■ WHAT YOU SHOULD DO:
When you reproduce the data, keep every word exactly as it stands and leave the pictures out.

INPUT DATA below:

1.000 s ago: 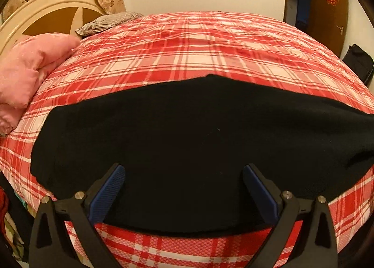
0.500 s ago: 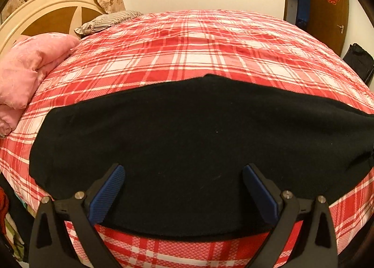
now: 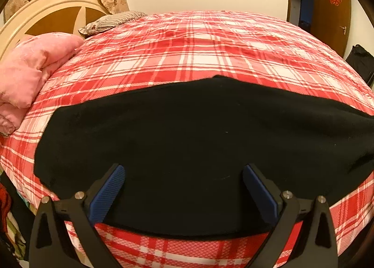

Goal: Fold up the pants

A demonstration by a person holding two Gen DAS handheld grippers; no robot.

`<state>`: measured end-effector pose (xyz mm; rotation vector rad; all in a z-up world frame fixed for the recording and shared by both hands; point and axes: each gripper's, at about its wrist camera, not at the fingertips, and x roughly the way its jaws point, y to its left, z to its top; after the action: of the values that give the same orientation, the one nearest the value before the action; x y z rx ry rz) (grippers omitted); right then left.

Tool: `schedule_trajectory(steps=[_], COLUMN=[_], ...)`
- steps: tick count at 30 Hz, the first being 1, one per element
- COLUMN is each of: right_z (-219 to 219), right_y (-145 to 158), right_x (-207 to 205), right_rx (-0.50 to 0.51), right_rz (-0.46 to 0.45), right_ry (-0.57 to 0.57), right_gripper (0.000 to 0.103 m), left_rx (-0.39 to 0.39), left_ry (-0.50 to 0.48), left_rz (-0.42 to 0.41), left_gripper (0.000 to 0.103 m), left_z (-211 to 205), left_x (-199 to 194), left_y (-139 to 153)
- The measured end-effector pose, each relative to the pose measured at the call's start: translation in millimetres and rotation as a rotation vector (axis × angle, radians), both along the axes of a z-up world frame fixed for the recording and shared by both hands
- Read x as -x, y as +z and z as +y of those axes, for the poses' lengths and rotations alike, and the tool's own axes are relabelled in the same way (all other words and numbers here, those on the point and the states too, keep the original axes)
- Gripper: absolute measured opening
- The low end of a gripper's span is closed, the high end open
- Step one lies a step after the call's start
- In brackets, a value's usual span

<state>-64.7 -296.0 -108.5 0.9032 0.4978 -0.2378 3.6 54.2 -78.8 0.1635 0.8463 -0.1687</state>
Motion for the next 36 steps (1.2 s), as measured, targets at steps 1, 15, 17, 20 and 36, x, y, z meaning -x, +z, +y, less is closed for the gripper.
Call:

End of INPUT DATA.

■ REPLY:
1.000 s ago: 
0.500 s ago: 
now: 

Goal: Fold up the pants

A demonstration by a person holding two Gen DAS handheld grippers; no robot.

`<state>`: measured end-effector pose (xyz mm; rotation vector rad; all in a z-up world frame fixed for the recording and shared by both hands; point and axes: each gripper's, at about its wrist camera, not at the fingertips, and x roughly the way its jaws point, y to its left, z to its top; after the action: of the values that give the same orientation, the one nearest the value before the action; x y z rx ry rz) (grippers omitted); right then left.

Tool: `schedule_trajectory(steps=[_], COLUMN=[_], ...)`
- steps: tick count at 30 Hz, the first being 1, one per element
- COLUMN is each of: right_z (-219 to 219), right_y (-145 to 158), right_x (-207 to 205), right_rx (-0.50 to 0.51), right_rz (-0.46 to 0.45), right_ry (-0.57 to 0.57), right_gripper (0.000 to 0.103 m), left_rx (-0.39 to 0.39), left_ry (-0.50 to 0.48), left_rz (-0.42 to 0.41), left_gripper (0.000 to 0.103 m), left_z (-211 to 205), left_x (-199 to 194), left_y (-139 to 153)
- The measured end-effector pose, each relative to the pose measured at the call's start: translation in millimetres and rotation as a rotation vector (axis × angle, radians), both along the axes of a z-up world frame fixed for the recording and shared by both hands
- Read x as -x, y as +z and z as +y of those axes, for the poses' lengths and rotations alike, and the tool's own axes are relabelled in the same way (all other words and numbers here, those on the point and the states too, keep the original axes)
- Gripper: absolute measured opening
- The low end of a gripper's span is closed, the high end open
- Step one lies a step after the call's start
- In brackets, a value's usual span

<state>-64.7 -296.0 -108.5 0.9032 0.4978 -0.2378 3.6 54.2 -78.8 0.1635 0.8463 -0.1687</state>
Motion for the next 36 steps (1.2 s), as measured, targets at steps 1, 15, 17, 20 and 36, x, y, z meaning -x, +z, +y, less is closed for the gripper.
Call:

No more output is expected for this exercise.